EXERCISE DESCRIPTION:
An exact copy of every entry is the answer here, with no pictures.

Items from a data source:
########################################

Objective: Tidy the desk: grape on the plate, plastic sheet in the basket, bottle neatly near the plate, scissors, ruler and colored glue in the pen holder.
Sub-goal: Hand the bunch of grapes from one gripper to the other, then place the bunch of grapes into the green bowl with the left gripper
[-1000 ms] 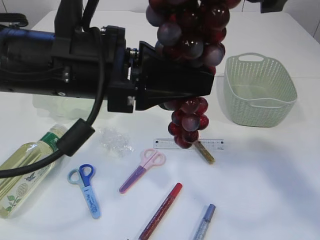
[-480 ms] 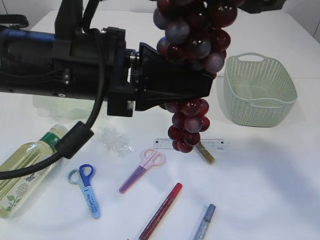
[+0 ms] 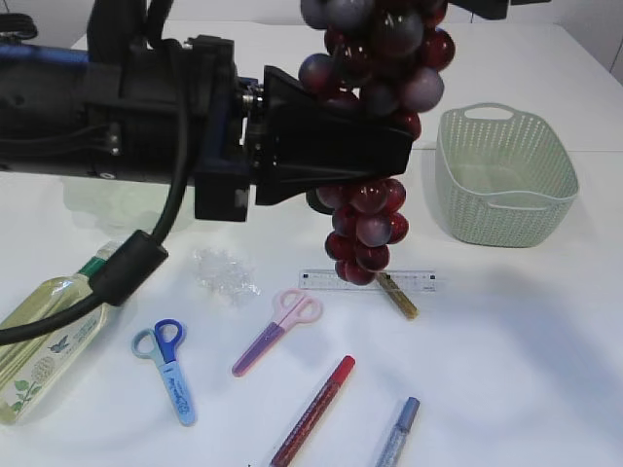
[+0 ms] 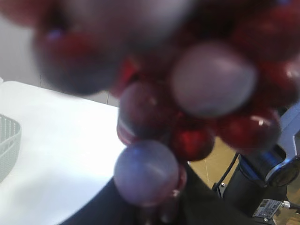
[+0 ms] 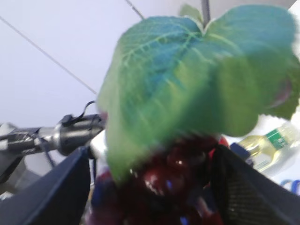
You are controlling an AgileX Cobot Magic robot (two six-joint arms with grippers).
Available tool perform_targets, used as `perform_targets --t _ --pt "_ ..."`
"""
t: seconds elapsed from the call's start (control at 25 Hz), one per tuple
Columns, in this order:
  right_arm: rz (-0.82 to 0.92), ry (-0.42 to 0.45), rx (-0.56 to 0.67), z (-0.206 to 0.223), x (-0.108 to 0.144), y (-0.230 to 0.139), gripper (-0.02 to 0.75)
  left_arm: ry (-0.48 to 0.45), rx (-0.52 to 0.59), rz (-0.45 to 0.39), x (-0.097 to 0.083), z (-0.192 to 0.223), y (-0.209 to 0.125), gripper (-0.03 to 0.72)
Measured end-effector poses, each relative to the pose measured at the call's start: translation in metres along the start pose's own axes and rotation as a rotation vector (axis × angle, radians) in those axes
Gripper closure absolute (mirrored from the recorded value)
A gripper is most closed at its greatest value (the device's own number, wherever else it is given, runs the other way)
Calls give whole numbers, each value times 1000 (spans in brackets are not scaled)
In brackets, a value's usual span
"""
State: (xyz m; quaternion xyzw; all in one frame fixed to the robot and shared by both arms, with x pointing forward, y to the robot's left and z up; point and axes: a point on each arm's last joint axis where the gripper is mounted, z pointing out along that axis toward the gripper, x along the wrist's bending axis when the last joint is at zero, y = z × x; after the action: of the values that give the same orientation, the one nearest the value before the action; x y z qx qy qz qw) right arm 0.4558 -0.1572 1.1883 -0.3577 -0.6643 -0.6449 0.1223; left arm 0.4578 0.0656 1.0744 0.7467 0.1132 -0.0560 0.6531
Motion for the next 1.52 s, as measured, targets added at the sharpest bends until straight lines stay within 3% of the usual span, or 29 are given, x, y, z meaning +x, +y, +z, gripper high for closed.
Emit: perform_targets --t 0.28,0.64,0.84,1.04,1.2,1.52 --pt "-33 -121 -74 -1 -11 7 114 2 -10 17 -3 -3 4 590" --pt "-55 -180 -105 -2 -16 10 108 4 -23 33 -7 -7 9 592" --pt "-73 -222 -119 -3 -20 11 117 88 -62 38 7 -30 19 592" --pt "-130 -306 -48 -4 -27 6 150 217 -105 27 29 -64 28 592" --pt "-104 -441 47 -8 -39 -2 162 323 -122 -18 46 -85 28 593" --pt "-44 -920 365 -40 -71 -28 164 630 -86 -68 75 -108 22 593"
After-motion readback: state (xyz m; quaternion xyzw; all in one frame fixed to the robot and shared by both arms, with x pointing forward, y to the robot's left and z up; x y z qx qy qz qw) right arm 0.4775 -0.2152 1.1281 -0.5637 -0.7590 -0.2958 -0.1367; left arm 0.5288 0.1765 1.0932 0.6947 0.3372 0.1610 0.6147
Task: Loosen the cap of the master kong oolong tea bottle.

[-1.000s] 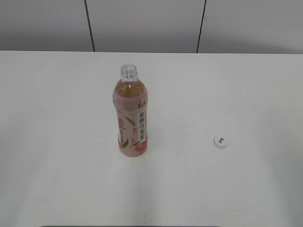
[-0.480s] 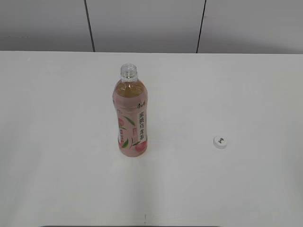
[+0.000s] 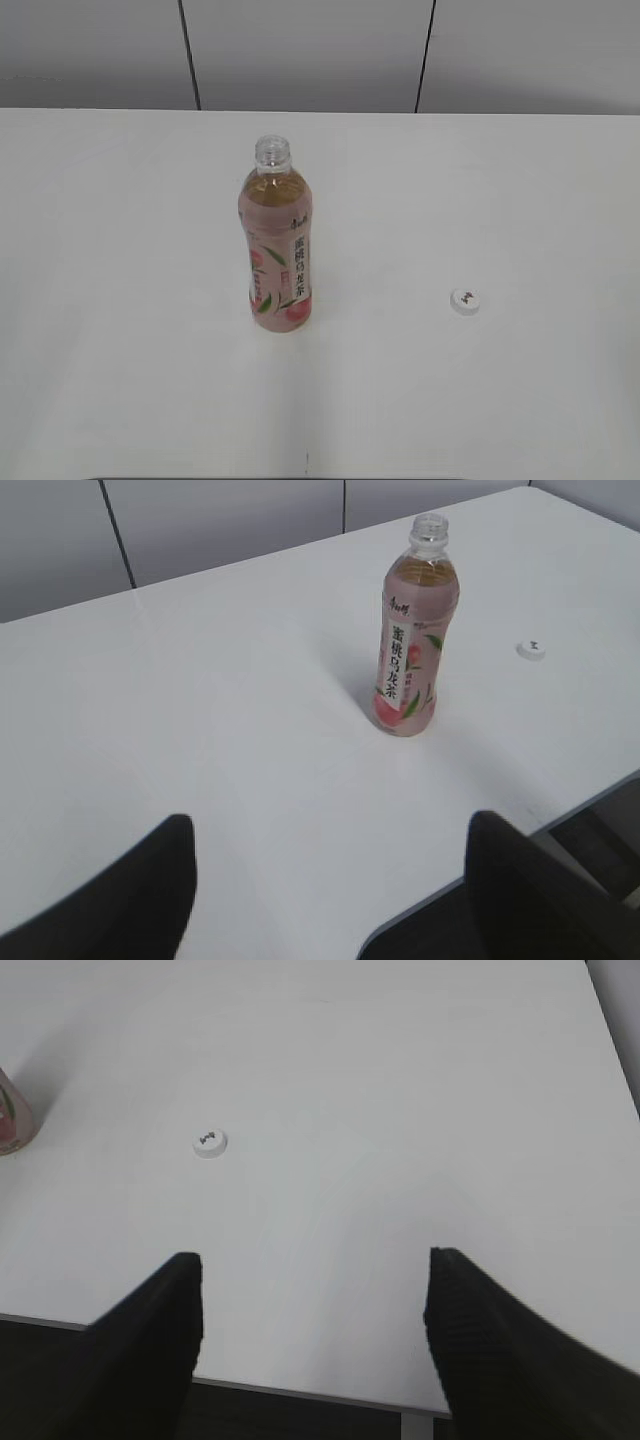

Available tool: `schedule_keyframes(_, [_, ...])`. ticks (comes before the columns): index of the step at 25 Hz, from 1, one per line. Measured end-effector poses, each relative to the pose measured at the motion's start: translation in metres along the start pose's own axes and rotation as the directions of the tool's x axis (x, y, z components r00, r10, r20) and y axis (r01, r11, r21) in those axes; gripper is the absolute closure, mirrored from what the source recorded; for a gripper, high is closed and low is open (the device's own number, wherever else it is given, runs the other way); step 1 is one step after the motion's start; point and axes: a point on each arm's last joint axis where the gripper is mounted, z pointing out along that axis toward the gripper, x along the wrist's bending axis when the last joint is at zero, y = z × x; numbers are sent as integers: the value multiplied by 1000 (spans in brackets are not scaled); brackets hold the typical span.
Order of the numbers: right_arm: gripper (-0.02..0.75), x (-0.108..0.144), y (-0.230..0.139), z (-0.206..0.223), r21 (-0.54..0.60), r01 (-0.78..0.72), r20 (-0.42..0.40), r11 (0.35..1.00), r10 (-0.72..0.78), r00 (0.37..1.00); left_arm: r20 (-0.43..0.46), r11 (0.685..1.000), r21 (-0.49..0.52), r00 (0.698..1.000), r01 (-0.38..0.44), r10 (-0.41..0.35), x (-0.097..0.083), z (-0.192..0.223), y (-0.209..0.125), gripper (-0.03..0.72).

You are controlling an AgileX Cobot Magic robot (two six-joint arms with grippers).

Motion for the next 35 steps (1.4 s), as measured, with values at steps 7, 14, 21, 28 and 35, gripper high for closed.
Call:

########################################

YOUR RESPONSE:
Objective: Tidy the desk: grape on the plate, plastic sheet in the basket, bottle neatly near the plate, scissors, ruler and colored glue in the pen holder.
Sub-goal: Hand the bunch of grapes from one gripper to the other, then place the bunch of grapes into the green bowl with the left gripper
[-1000 ms] 
[-480 ms] 
[+0 ms] 
[+0 ms] 
[+0 ms] 
You are controlling an AgileX Cobot Magic robot (two six-joint arms with grippers).
Available tool perform_targets, used as `perform_targets --t _ --pt "_ ..."`
"""
t: seconds elapsed from the call's start (control at 25 Hz), one per tuple
Columns, in this order:
  right_arm: rz (-0.82 to 0.92), ry (-0.42 to 0.45), rx (-0.56 to 0.67), z (-0.206 to 0.223), x (-0.108 to 0.144), y (-0.230 to 0.139), gripper (-0.02 to 0.75)
  left_arm: ry (-0.48 to 0.45), rx (-0.52 to 0.59), rz (-0.45 to 0.39), x (-0.097 to 0.083), z (-0.192 to 0.223), y (-0.209 to 0.125), gripper (-0.03 to 0.72)
Measured end-effector poses, each relative to the pose measured at the call's start: translation in metres along the start pose's own axes and rotation as a rotation vector (axis × angle, radians) in those axes
Gripper closure absolute (mirrored from the recorded value)
A gripper is most closed at its greatest value (the device's own number, wherever else it is given, runs the other way)
Calls give whole numbers, each value times 1000 (spans in brackets are not scaled)
In brackets, a value's usual span
"""
State: (xyz m; quaternion xyzw; all in one frame fixed to the robot and shared by both arms, with x pointing forward, y to the robot's left and z up; point and axes: a point on each arm's last joint axis where the gripper is mounted, z pointing out along that axis toward the gripper, x along the wrist's bending axis when the last joint is at zero, y = z × x; after the action: of the values that give the same orientation, the one nearest the value before the action; x y z qx qy qz qw) right arm 0.4558 -0.1572 1.1883 -0.3577 -0.6643 -0.6449 0.1223; left arm 0.4578 0.0656 1.0744 0.7467 0.1132 -0.0560 0.6531
Motion for the next 1.52 s, as measured, targets added at the sharpest bends until straight lines stay within 3% of the usual span, or 29 are given, x, y, z meaning +x, +y, +z, gripper high for closed.
Emit: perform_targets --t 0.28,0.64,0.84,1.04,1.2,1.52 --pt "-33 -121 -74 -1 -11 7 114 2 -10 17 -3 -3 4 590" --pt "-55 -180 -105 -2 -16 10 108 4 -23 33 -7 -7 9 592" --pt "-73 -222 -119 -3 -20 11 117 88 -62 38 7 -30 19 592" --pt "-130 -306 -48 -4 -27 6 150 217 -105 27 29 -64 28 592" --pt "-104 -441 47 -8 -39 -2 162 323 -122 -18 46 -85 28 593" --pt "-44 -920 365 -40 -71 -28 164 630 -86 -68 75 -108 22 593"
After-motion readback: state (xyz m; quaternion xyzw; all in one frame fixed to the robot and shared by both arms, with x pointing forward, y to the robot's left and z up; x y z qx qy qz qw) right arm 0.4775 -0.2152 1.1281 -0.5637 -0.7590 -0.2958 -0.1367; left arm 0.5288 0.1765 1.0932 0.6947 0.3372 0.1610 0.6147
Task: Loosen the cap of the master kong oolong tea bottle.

[-1.000s] 
[-0.480s] 
[+0.000s] 

Available tool: `schedule_keyframes(_, [_, ...])`. ticks (comes before the columns): index of the step at 25 Hz, from 1, one per line. Measured end-effector poses, each relative to the pose measured at the motion's start: translation in metres along the start pose's own axes and rotation as the directions of the tool's x axis (x, y, z components r00, r10, r20) and y axis (r01, r11, r21) in those axes; gripper is the absolute closure, mirrored from what the source recorded; for a gripper, high is closed and low is open (the device's own number, wherever else it is given, runs the other way); step 1 is one step after the motion's start; point and axes: a point on each arm's last joint axis where the gripper is mounted, z pointing out along that axis toward the gripper, x along the wrist's bending axis when the last joint is at zero, y = z × x; numbers are sent as integers: the value multiplied by 1000 (spans in brackets are not scaled); brackets hold the typical span.
Order of the numbers: right_arm: gripper (-0.02..0.75), x (-0.108..0.144), y (-0.230..0.139), z (-0.206..0.223), r21 (-0.54..0.60), r01 (-0.78..0.72), r20 (-0.42..0.40), r11 (0.35..1.00), r10 (-0.72..0.78), r00 (0.37..1.00); left_arm: r20 (-0.43..0.46), r11 (0.685..1.000), r21 (-0.49..0.52), r00 (0.698..1.000), r01 (-0.38..0.44), r10 (-0.41..0.35), x (-0.097..0.083), z (-0.192..0.223), y (-0.209..0.125), gripper (-0.03..0.72).

You are controlling an AgileX Cobot Magic robot (two six-joint arms with grippers).

Motion for the next 35 steps (1.4 s), as measured, with values at steps 7, 14, 21, 28 and 35, gripper high for closed.
Call:

The answer to this exercise has been fully stated.